How signal frequency limits internet speed
By MUNGAI KIHANYA
The Sunday Nation
Nairobi,
31 January 2021
The speed of an
internet connection is actually not a speed! It is a pulse rate. This is
why it is expressed in bits (pulses) per second. In fact, engineers do
not call it “speed”; they call it “bandwidth”. The actual speed of the
signal is the velocity of light – about 300,000km per second or one
billion kilometres per hour!
The earliest internet
connections were done through the existing landline telephone network.

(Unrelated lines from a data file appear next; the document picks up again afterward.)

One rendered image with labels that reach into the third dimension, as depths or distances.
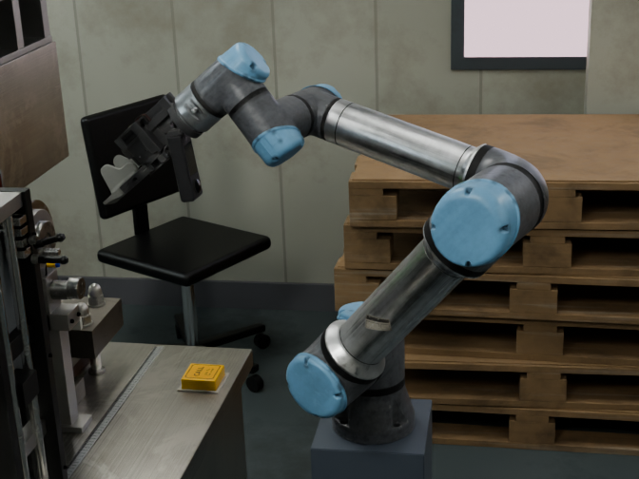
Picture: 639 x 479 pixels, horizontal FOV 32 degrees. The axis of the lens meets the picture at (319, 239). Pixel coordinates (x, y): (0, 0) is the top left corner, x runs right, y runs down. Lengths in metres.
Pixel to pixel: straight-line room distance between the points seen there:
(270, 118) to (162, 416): 0.66
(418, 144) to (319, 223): 2.84
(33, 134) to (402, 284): 1.34
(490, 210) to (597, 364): 2.11
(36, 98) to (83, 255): 2.19
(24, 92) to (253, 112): 1.08
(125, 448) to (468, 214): 0.81
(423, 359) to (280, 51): 1.45
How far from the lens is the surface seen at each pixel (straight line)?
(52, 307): 2.04
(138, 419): 2.14
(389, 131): 1.80
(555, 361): 3.65
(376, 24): 4.36
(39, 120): 2.83
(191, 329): 4.21
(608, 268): 3.52
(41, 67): 2.85
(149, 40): 4.57
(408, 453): 1.98
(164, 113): 1.85
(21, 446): 1.76
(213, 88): 1.80
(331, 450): 2.00
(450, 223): 1.60
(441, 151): 1.77
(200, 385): 2.21
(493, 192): 1.58
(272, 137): 1.76
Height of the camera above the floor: 1.93
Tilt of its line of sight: 20 degrees down
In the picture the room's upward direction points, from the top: 2 degrees counter-clockwise
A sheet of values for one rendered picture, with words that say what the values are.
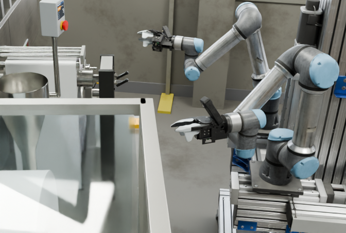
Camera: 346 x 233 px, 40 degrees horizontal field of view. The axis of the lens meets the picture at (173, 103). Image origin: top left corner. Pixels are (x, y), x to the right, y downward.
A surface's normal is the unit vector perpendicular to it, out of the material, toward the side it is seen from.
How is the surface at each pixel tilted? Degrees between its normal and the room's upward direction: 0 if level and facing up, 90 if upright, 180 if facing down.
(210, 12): 90
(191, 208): 0
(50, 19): 90
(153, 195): 0
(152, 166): 0
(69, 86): 90
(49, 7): 90
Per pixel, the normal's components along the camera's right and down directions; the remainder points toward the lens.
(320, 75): 0.37, 0.31
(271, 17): -0.07, 0.44
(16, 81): 0.51, 0.40
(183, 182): 0.04, -0.89
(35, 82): -0.33, 0.40
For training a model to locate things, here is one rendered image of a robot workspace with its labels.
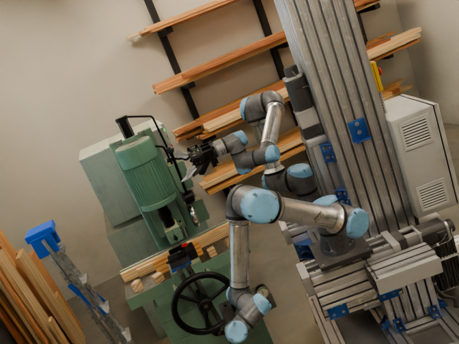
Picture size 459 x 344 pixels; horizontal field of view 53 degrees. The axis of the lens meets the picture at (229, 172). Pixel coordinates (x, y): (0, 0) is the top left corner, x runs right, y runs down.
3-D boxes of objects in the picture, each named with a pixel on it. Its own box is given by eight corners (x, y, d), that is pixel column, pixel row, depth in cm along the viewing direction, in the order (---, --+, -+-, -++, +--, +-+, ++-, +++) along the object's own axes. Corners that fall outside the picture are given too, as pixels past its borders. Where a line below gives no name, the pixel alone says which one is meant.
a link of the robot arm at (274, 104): (293, 97, 234) (281, 167, 202) (274, 103, 239) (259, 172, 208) (284, 80, 227) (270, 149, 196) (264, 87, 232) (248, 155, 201)
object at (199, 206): (195, 225, 237) (185, 205, 234) (192, 221, 244) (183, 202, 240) (211, 218, 238) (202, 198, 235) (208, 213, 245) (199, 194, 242)
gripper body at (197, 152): (184, 148, 202) (209, 137, 204) (188, 160, 209) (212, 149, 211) (191, 160, 198) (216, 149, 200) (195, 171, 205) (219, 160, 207)
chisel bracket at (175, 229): (172, 248, 215) (164, 232, 213) (168, 237, 228) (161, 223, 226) (186, 241, 216) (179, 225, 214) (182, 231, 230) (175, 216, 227)
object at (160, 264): (158, 276, 213) (152, 263, 211) (158, 274, 215) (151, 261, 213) (203, 254, 216) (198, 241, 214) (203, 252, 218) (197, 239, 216)
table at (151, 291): (132, 322, 195) (126, 310, 194) (129, 290, 224) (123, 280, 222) (257, 260, 204) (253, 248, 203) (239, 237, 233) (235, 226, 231)
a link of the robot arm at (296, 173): (314, 192, 230) (306, 168, 226) (289, 196, 237) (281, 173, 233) (319, 181, 240) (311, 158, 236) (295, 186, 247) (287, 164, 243)
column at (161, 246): (166, 267, 241) (106, 145, 221) (162, 252, 262) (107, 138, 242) (205, 249, 244) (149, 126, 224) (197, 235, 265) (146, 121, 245)
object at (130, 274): (124, 282, 219) (120, 274, 218) (124, 281, 221) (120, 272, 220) (236, 229, 228) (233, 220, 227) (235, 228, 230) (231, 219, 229)
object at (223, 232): (140, 277, 218) (136, 270, 217) (139, 276, 220) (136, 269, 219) (251, 224, 227) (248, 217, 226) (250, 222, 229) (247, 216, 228)
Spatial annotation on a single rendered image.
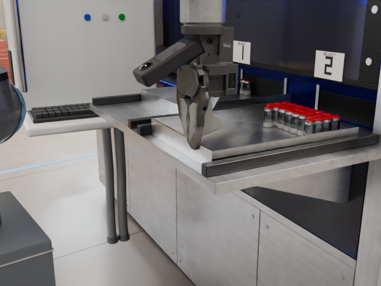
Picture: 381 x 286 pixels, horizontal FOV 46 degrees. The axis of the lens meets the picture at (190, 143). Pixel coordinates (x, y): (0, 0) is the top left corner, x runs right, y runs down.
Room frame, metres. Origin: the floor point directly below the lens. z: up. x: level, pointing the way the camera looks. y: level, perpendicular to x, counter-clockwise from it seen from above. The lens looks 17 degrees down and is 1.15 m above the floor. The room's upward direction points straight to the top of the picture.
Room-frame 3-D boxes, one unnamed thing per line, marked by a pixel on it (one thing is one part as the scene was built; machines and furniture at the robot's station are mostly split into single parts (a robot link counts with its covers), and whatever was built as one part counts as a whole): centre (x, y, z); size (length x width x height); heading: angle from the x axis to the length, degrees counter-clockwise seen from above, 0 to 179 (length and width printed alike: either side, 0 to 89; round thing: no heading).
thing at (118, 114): (1.08, -0.09, 0.87); 0.70 x 0.48 x 0.02; 28
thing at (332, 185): (0.85, -0.19, 0.79); 0.34 x 0.03 x 0.13; 118
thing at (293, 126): (0.96, -0.22, 0.90); 0.18 x 0.02 x 0.05; 28
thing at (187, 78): (0.77, -0.03, 1.05); 0.09 x 0.08 x 0.12; 118
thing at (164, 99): (1.26, -0.07, 0.90); 0.34 x 0.26 x 0.04; 118
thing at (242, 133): (0.91, -0.13, 0.90); 0.34 x 0.26 x 0.04; 118
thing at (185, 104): (0.79, -0.01, 0.95); 0.06 x 0.03 x 0.09; 118
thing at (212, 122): (0.76, -0.03, 0.95); 0.06 x 0.03 x 0.09; 118
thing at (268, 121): (1.00, -0.18, 0.90); 0.02 x 0.02 x 0.05
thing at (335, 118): (0.98, -0.26, 0.90); 0.18 x 0.02 x 0.05; 28
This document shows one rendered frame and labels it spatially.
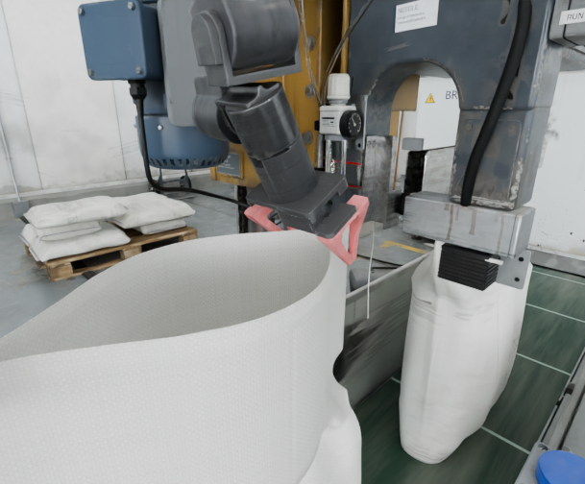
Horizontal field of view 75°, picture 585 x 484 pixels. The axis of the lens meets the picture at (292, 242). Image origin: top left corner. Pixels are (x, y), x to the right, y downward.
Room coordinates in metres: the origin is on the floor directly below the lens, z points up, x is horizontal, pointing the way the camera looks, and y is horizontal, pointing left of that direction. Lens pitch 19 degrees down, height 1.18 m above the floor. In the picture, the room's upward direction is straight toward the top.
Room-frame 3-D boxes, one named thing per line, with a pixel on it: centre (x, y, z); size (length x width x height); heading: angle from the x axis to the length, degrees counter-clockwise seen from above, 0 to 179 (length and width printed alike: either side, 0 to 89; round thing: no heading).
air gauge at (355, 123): (0.53, -0.08, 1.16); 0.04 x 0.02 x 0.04; 134
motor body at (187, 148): (0.68, 0.19, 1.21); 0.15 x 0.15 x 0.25
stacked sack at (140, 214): (3.25, 1.23, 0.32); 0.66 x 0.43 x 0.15; 132
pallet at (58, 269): (3.19, 1.59, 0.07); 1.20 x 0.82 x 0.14; 134
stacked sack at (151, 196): (3.55, 1.52, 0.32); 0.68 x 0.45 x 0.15; 134
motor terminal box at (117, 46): (0.58, 0.22, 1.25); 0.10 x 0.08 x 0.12; 69
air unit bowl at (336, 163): (0.55, -0.06, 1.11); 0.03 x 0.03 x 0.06
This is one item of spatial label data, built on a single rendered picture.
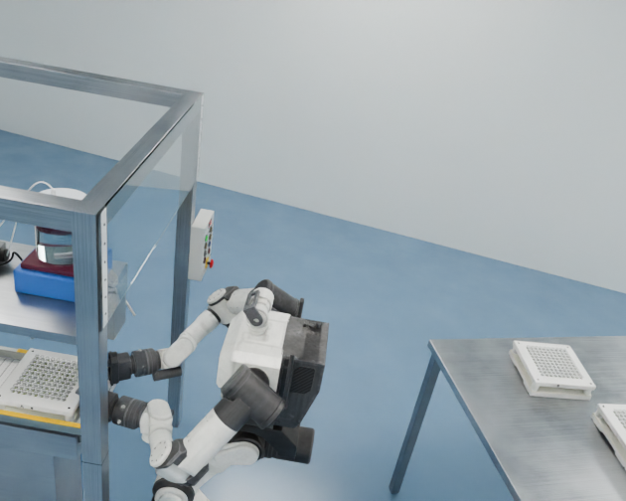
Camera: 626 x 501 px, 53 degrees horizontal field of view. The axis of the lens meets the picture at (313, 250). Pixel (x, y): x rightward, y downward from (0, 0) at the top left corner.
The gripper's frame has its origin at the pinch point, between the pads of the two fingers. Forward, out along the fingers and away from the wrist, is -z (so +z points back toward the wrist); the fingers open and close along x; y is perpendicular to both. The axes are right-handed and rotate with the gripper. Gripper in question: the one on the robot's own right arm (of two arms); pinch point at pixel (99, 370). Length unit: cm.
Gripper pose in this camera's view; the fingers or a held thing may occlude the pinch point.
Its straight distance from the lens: 219.0
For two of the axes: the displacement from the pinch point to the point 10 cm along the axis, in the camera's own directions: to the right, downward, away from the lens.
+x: -1.6, 8.5, 5.0
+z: 8.8, -1.0, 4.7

This system was designed for human voice which has sound waves that
vibrate at between 300 and 3,000 cycles per second (or hertz, Hz).
Suppose there is a
pulse transmitter switching a 3,000Hz-sound signal on and off. If the
rate is one pulse per second, then each pulse will contain 3,000 full
waves of the sound.
If the pulse rate is
increased to 10 per second, the number of full sound waves passing
through reduces to 300 per pulse. At 1,000 pulses per second, we get
only 3 sound waves per pulse; and at 3,000 pulses per second, only one
full sound wave will go through in each pulse.
If we try to pulse
the signal at a higher rate than the frequency of the sound, then only a
fraction of a wave passing through with each pulse. This is a problem
because it is very difficult to detected such a signal at the receiving
end of the transmission line.
For this reason, the
old dial-up internet could transmit just 2,400 pulses per second – in
computer lingo, this is written as 2.4kbps, where kbps stands for
kilobits per second. To transmit at a higher pulse rate, a signal of
higher frequency is required. That means moving away from sound waves…
Radio waves vibrate
at much higher frequencies than sound. For telecommunication purposes,
they are grouped into different bands. They start from the low frequency
(LF) band which ranges from 30,000Hz to 300,000Hz. This allows pulse
rates at 100 times that of the dial-up internet; that is, up to about
250kbps.
Next comes the medium
frequency (MF) band at about 500,000Hz to 1,600,000Hz, followed by the
high frequency (HF) band at between 3 and 30 million hertz. Next is the
very high frequency (VHF) ranges from 30 to 100 million Hz. The ultra
high frequency (UHF) vibrates at between 300 million and 3 billion Hz.
The UHF can be pulsed
at up to half a billion bits per second, that is 500Mbps!